By Trevor Hoey. Published at Oct 20, 2016, in Small Caps

Nickel copper Explorer, Mt Ridley Mines (ASX:MRD) announced on Thursday morning that it was immediately commencing a new diamond drill hole (MRDD017) to further investigate promising results from MRDD016 (October 12), which were instrumental in the company’s share price doubling on the day of the announcement.

It was originally planned to conduct a downhole wedge to test a localised off-hole conductor detected in the initial drilling. Modelling of the target defined a local conductor at approximately 650 metres downhole, immediately off-hole below and to the east of MRDD016 as highlighted on the following model.

To gain a broader understanding of MRD, this particular exploration initiative and its overall portfolio click on this link.

While the upcoming drilling program will take approximately three weeks, the revised strategy is expected to prove more cost-effective. Consequently, some potentially market moving news could come to fruition in early to mid-November.

Any news is speculative at this stage therefore investors considering this stock for their portfolio, should seek professional financial advice.

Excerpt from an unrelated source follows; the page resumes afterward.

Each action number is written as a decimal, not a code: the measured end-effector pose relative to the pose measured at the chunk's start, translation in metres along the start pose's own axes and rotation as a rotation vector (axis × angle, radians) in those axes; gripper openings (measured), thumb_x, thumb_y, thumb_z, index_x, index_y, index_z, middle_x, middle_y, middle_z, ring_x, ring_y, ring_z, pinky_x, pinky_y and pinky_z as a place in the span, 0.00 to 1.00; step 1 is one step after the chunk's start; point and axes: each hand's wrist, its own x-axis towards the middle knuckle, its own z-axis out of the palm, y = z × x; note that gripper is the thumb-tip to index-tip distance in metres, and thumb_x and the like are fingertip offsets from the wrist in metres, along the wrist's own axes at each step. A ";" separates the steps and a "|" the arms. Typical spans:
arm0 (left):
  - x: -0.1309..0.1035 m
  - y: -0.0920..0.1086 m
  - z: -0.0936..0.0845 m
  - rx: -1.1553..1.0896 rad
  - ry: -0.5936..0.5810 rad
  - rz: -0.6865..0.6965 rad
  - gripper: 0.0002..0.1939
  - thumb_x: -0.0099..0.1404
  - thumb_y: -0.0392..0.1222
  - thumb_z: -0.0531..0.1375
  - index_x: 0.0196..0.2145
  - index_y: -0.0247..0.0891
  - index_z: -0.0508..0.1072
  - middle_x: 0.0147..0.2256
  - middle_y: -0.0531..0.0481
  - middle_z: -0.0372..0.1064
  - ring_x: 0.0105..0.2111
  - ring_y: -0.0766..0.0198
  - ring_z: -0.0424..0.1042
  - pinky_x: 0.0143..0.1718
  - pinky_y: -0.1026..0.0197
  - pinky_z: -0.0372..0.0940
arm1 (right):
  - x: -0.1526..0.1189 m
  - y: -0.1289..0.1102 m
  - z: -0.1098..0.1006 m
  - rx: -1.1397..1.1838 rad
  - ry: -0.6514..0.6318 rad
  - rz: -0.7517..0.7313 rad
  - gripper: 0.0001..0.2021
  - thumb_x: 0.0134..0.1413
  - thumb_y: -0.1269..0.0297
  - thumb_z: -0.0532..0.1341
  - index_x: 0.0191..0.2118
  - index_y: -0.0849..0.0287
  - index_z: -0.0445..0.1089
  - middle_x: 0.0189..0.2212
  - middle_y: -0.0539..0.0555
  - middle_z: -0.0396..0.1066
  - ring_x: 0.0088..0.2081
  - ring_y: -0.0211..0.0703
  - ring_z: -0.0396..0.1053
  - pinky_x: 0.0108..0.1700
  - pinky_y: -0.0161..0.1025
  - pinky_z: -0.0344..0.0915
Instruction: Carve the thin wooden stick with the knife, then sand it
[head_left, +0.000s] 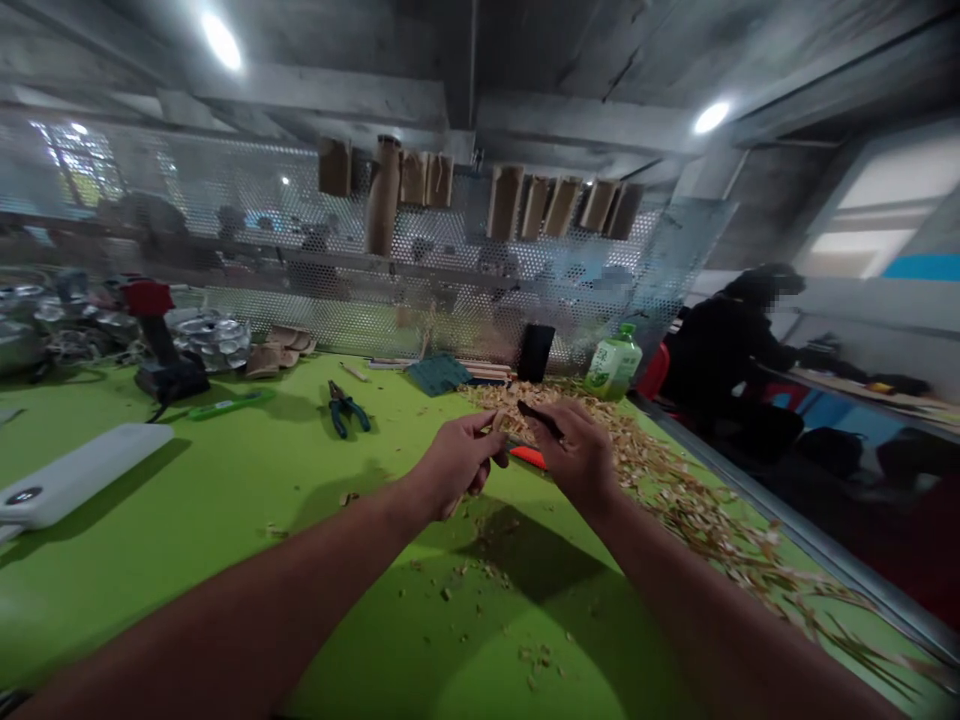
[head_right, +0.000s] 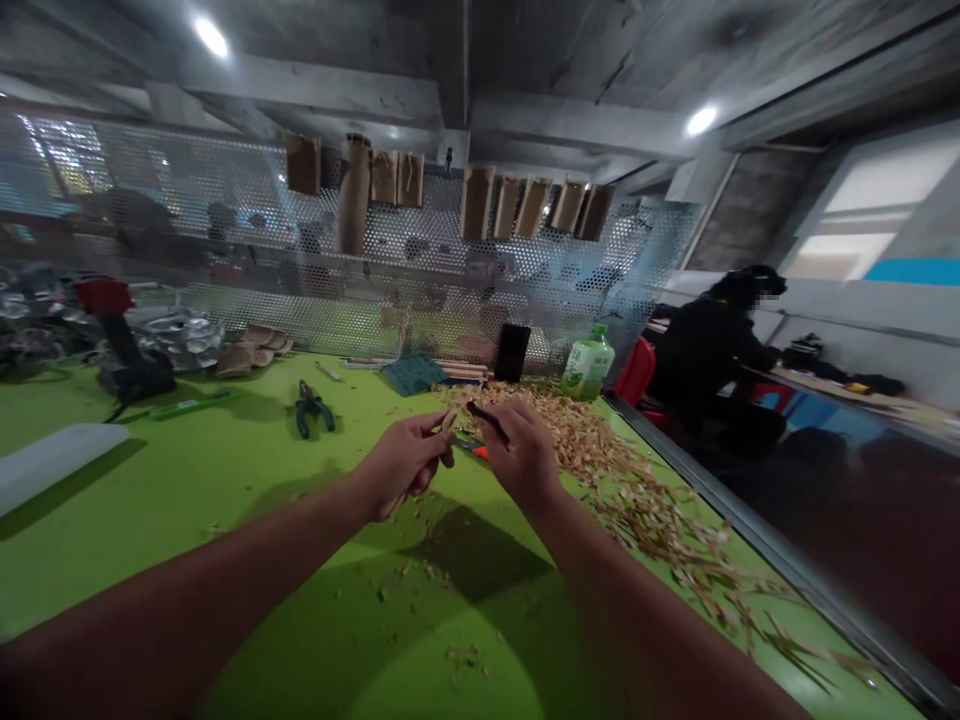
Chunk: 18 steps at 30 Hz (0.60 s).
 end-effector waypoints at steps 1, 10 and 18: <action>-0.001 -0.001 0.001 -0.018 -0.001 -0.006 0.13 0.61 0.48 0.59 0.40 0.39 0.70 0.22 0.58 0.64 0.10 0.77 0.50 0.10 0.72 0.46 | -0.001 -0.001 0.001 0.017 -0.009 -0.006 0.06 0.59 0.67 0.58 0.40 0.56 0.73 0.30 0.53 0.71 0.34 0.43 0.68 0.37 0.41 0.67; -0.003 -0.003 0.012 -0.068 0.016 -0.086 0.11 0.65 0.46 0.56 0.39 0.37 0.71 0.15 0.62 0.49 0.10 0.75 0.43 0.09 0.70 0.40 | -0.006 -0.008 0.010 -0.164 -0.207 -0.023 0.11 0.60 0.69 0.55 0.44 0.54 0.73 0.36 0.56 0.73 0.37 0.44 0.70 0.39 0.39 0.67; -0.007 0.019 0.002 -0.071 0.182 0.023 0.14 0.64 0.42 0.55 0.47 0.39 0.70 0.20 0.60 0.55 0.11 0.76 0.48 0.11 0.71 0.45 | -0.004 0.018 0.005 -0.309 -0.225 0.074 0.11 0.59 0.71 0.55 0.28 0.59 0.73 0.25 0.55 0.68 0.29 0.43 0.66 0.31 0.37 0.64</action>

MRD is certainly operating in a good location with its exploration initiatives in the Fraser Range region targeting nickel and copper sulphide deposits similar to those being developed by Independence Group (ASX: IGO) at its Nova project.

MRD has a tenement portfolio of approximately 1000 km2 in what is now recognised as one of the world’s most prolific emerging nickel and copper provinces. The company is also seeking to identify potential cobalt, gold and silver deposits through its exploration activities.

It should be noted that the outstanding share price rerating that occurred earlier in the month may not be replicated and investors shouldn’t use past trading patterns as an indication of future performance.